EXERCISE -
Leave out the pictures and repeat exactly the lines from the one containing "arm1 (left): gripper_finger" through the final line of the listing below.
──────── DATA PROVIDED ────────
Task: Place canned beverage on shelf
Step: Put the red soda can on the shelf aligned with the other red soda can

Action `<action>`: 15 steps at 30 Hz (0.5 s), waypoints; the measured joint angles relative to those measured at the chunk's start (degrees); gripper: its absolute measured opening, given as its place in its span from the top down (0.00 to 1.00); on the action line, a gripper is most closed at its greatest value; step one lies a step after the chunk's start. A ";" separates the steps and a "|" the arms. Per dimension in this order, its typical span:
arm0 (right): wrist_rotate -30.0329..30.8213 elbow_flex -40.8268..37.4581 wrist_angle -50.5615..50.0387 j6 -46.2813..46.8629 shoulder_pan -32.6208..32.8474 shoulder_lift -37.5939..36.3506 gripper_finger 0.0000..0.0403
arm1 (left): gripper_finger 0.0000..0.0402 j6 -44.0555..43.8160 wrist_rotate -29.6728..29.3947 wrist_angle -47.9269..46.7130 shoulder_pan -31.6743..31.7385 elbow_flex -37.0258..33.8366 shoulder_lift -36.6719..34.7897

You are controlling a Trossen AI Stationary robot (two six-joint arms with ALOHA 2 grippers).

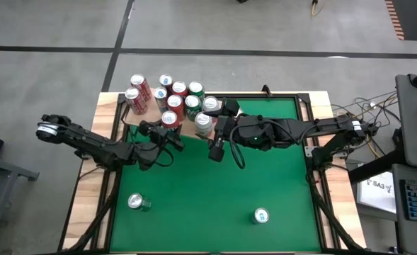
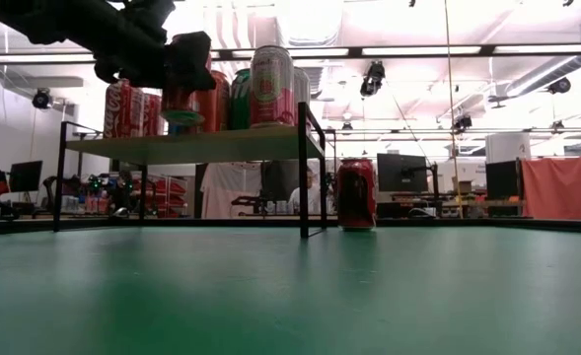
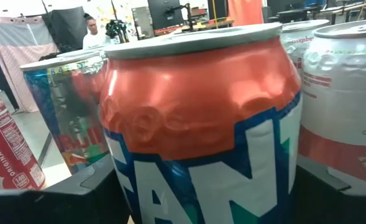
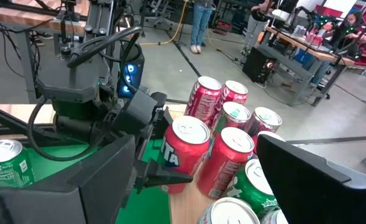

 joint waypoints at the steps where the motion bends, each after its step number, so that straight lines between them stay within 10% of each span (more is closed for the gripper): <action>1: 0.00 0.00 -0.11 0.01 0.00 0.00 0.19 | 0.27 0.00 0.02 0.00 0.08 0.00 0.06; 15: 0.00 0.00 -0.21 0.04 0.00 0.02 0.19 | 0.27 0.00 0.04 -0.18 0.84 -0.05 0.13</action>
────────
EXERCISE RESULT -
arm1 (left): gripper_finger 0.0000..0.0402 j6 -44.0555..43.8160 wrist_rotate -29.6728..29.3947 wrist_angle -47.9269..46.7130 shoulder_pan -31.6743..31.7385 elbow_flex -37.0258..33.8366 shoulder_lift -36.6719..34.7897

You are controlling a Trossen AI Stationary robot (two six-joint arms with ALOHA 2 grippers).


 joint waypoints at the steps where the motion bends, each after its step number, so that straight lines between them stay within 10% of each span (more is closed for the gripper): <action>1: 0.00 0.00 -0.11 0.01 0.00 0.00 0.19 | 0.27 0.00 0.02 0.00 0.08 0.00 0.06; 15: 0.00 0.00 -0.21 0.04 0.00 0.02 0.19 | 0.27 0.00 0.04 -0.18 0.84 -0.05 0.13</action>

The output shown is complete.